Het deel van het plangebied wat valt onder het beschermd stadsgezicht is van zeer hoge bouwkundige waarde. Het woongebied is vanwege de historisch stedenbouwkundige structuur door het rijk aangewezen als toekomstig beschermd stadsgezicht. De bebouwing is gebouwd in het begin van de 20e eeuw. In bijlage 4 staat een weergave van de waardering per pand.


Historische geografie

De Leidsevaart is van hoge historisch geografische waarde. De trekvaart is aangelegd in de 17e eeuw. Kenmerkend voor Kennemerland-Zuid is het voorkomen van trekvaarten. De Leidsche Vaart vormde de verbinding tussen Haarlem en Leiden. Trekvaarten zijn provinciaal en nationaal tamelijk zeldzaam.

Welstandsnota

Een welstandsnota is het beleidsdocument dat moet voorzien in de criteria die burgemeester en wethouders hanteren bij het beoordelen van een bouwaanvraag op welstandsvereisten.

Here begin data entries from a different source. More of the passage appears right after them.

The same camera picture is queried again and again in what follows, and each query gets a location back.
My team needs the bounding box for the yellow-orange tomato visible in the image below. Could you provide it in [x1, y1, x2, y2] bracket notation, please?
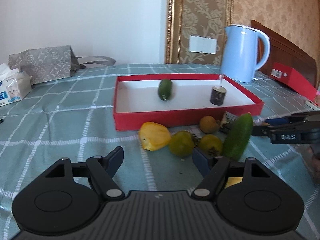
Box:
[199, 134, 223, 155]

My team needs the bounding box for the green-yellow tomato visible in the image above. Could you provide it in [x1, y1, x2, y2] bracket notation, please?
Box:
[169, 131, 196, 157]

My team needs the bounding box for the large green cucumber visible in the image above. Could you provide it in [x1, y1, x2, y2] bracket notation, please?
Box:
[222, 113, 254, 162]

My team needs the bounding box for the light blue electric kettle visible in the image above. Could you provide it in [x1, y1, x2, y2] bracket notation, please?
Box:
[220, 24, 271, 83]

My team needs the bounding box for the grey weathered wood block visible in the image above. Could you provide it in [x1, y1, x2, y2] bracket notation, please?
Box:
[219, 111, 239, 134]

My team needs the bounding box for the white tissue pack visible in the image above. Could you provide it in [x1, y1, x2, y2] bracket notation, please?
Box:
[0, 63, 32, 107]

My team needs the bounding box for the red box lid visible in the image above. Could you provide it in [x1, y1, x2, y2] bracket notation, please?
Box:
[271, 62, 318, 99]

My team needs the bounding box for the small brown round fruit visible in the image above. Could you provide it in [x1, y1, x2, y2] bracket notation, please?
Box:
[199, 116, 221, 134]

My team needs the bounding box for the large yellow fruit piece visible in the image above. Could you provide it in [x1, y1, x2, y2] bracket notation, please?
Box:
[139, 122, 172, 151]

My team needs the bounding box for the red shallow cardboard box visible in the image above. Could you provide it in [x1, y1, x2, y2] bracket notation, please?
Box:
[113, 74, 265, 132]

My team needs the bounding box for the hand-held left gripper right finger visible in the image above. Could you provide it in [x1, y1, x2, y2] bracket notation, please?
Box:
[192, 147, 273, 200]

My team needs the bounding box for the small yellow fruit piece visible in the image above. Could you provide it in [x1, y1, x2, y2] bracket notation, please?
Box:
[224, 177, 243, 189]

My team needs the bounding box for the grey patterned gift bag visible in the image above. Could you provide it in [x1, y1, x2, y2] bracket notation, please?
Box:
[8, 45, 117, 85]

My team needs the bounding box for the small green cucumber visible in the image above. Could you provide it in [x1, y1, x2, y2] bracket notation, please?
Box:
[157, 79, 174, 102]

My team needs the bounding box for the gold wall frame moulding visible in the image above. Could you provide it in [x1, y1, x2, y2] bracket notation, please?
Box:
[164, 0, 234, 65]

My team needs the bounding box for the brown wooden headboard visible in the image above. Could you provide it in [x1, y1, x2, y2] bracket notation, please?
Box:
[251, 20, 320, 90]

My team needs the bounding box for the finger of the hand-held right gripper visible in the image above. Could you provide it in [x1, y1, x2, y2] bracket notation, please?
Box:
[252, 125, 304, 144]
[264, 112, 320, 128]

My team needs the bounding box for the green checked tablecloth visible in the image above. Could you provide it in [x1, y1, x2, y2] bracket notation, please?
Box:
[0, 63, 320, 240]

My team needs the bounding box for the dark round wooden log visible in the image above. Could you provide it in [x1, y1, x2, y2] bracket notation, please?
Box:
[210, 86, 227, 105]

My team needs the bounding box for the person's right hand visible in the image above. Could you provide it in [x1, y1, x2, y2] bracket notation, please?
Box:
[309, 146, 320, 180]

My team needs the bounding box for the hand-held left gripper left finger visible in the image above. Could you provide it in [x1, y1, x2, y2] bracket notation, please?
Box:
[45, 146, 125, 201]

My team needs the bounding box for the white wall switch panel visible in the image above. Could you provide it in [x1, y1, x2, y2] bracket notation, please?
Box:
[189, 35, 217, 54]

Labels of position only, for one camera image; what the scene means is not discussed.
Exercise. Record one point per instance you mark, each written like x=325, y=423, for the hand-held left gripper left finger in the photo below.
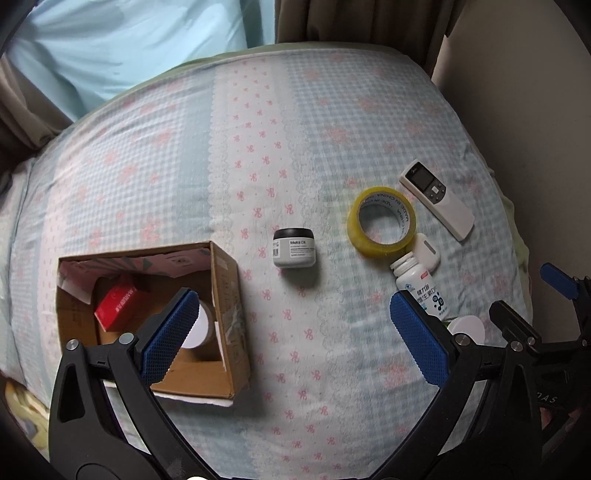
x=168, y=339

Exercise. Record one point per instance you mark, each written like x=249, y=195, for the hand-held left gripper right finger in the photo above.
x=418, y=344

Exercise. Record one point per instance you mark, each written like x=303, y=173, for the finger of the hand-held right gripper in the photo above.
x=512, y=323
x=558, y=279

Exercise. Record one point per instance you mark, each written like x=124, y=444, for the white round lid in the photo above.
x=468, y=328

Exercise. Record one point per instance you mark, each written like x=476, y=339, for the white pill bottle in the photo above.
x=425, y=290

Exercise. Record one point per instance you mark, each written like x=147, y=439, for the brown cardboard box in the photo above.
x=226, y=323

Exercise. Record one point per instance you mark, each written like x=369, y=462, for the small white oval case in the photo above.
x=427, y=251

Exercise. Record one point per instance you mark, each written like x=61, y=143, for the yellow packing tape roll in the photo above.
x=358, y=224

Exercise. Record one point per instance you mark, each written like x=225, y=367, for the white remote control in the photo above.
x=438, y=198

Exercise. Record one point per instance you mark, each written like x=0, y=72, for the grey jar with black lid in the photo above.
x=295, y=254

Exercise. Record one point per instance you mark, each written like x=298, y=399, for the small red box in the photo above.
x=117, y=307

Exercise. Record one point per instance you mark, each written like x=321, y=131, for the yellow green cloth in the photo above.
x=23, y=415

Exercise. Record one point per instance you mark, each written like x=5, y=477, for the checked floral bed sheet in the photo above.
x=323, y=138

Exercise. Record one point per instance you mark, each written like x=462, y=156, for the brown curtain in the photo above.
x=351, y=23
x=23, y=106

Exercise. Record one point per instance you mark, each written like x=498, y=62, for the light blue curtain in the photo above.
x=138, y=46

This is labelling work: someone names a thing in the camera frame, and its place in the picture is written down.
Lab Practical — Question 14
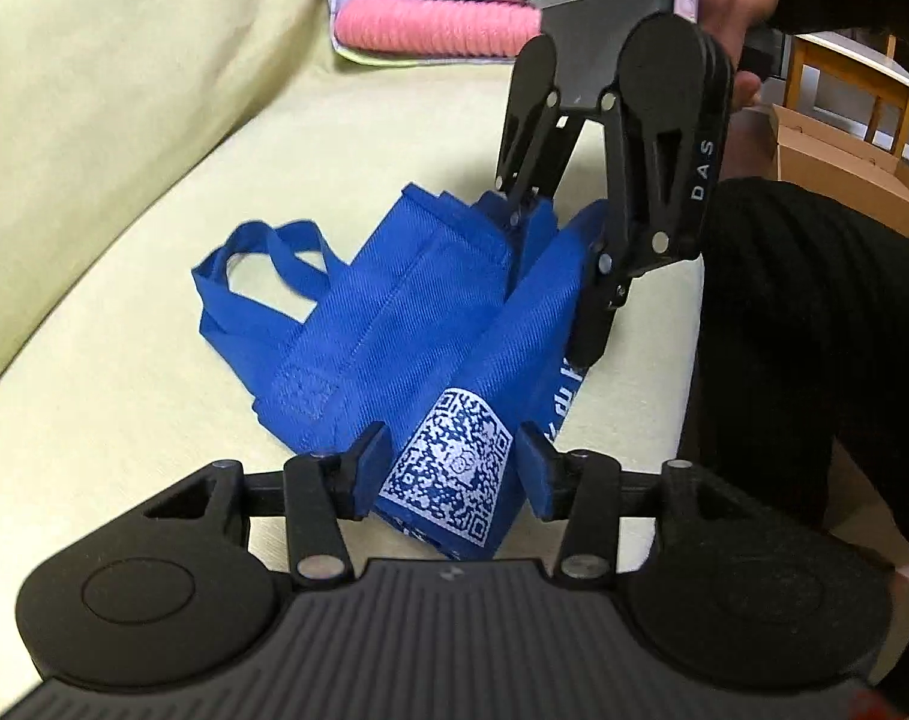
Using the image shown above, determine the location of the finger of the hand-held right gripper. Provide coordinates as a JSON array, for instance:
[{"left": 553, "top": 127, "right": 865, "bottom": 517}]
[
  {"left": 572, "top": 94, "right": 725, "bottom": 370},
  {"left": 490, "top": 86, "right": 584, "bottom": 230}
]

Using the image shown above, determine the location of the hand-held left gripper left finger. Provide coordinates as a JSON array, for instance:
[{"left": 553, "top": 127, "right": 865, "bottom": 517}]
[{"left": 140, "top": 420, "right": 392, "bottom": 590}]

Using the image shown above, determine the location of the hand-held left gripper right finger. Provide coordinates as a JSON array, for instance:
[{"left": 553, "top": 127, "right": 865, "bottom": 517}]
[{"left": 514, "top": 421, "right": 764, "bottom": 587}]

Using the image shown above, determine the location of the blue shopping bag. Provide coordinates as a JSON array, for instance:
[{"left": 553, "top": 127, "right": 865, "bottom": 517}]
[{"left": 190, "top": 182, "right": 637, "bottom": 563}]

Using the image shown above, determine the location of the clear plastic bag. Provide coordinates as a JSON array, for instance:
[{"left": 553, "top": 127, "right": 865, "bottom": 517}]
[{"left": 311, "top": 0, "right": 547, "bottom": 70}]

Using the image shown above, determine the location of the pink ribbed towel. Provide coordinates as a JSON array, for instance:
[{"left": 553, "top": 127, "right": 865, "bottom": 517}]
[{"left": 332, "top": 0, "right": 545, "bottom": 61}]

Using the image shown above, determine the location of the cardboard box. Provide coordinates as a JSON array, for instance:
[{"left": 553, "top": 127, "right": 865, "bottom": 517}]
[{"left": 767, "top": 101, "right": 909, "bottom": 250}]

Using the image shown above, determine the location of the person's leg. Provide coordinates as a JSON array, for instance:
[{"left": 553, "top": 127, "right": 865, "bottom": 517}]
[{"left": 677, "top": 176, "right": 909, "bottom": 720}]

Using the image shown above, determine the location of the wooden table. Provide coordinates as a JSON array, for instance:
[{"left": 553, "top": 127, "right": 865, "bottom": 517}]
[{"left": 782, "top": 32, "right": 909, "bottom": 160}]

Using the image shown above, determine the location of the yellow-green sofa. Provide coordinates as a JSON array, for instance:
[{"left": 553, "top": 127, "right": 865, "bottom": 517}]
[{"left": 0, "top": 0, "right": 706, "bottom": 706}]

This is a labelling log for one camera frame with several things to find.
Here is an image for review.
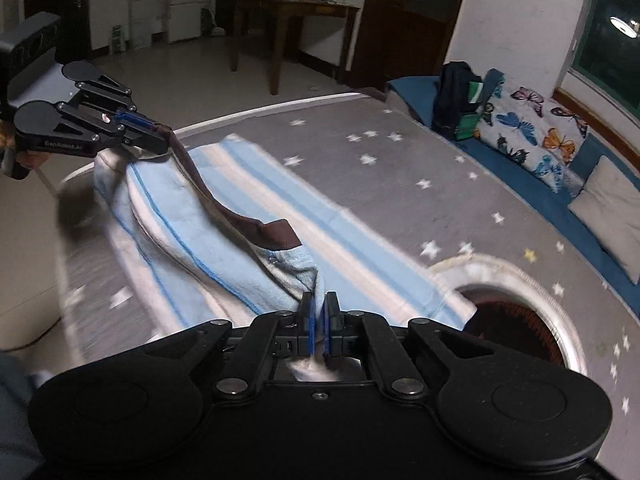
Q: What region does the green bag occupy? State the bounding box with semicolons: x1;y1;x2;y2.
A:
452;81;496;142

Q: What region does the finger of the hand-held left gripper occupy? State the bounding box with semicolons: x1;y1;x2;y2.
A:
74;73;139;112
56;101;174;155

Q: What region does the dark backpack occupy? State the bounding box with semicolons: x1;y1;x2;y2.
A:
432;61;484;135

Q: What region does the light blue striped cloth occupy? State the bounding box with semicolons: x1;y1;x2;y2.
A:
92;120;478;332

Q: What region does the person's left hand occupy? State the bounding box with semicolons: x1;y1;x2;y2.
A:
15;151;51;172

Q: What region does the beige pillow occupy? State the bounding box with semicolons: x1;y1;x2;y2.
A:
567;155;640;285

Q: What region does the person's grey clothing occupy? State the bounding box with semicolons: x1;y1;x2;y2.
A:
0;355;47;463

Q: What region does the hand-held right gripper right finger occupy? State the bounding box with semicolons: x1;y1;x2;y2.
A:
323;291;494;404

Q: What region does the blue bed sheet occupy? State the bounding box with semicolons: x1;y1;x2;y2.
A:
385;76;640;306

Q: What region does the white water dispenser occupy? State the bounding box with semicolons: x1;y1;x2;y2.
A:
129;0;167;51

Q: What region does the white fleece-rimmed round opening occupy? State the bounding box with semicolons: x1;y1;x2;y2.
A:
429;255;587;375

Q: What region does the dark wooden door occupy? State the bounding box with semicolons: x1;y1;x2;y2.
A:
345;0;474;92

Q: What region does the green-framed window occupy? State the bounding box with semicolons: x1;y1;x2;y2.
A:
570;0;640;122

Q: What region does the dark wooden table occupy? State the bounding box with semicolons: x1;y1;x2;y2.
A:
229;0;362;96

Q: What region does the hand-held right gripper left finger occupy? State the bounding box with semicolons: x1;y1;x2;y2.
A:
145;293;317;404

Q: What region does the butterfly print pillow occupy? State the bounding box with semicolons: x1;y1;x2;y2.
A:
472;69;592;195

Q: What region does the grey star-printed blanket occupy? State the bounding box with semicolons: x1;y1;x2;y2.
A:
52;91;640;461

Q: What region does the white refrigerator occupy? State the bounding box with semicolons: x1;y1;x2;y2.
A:
165;0;220;44

In paragraaf 2.2 is beschreven dat het gehele gebied zal worden/is aangewezen als beschermd stadsgezicht. Een beschermend bestemmingsplan is behoudend van karakter wat betreft de cultuurhistorische waarden. Wanneer de Welstandscommissie / Adviescommissie voor Ruimtelijke Kwaliteit plannen toetst binnen het beschermd stadsgezicht zal er specifiek op gelet worden dat het gebouw en de directe omgeving kwalitatief gehandhaafd blijft en liefst verbeterd. Daarom zal bij bestemmingsplannen binnen het beschermd stadsgezicht gebruik worden gemaakt van de waarderingskaart (zie § 6.8).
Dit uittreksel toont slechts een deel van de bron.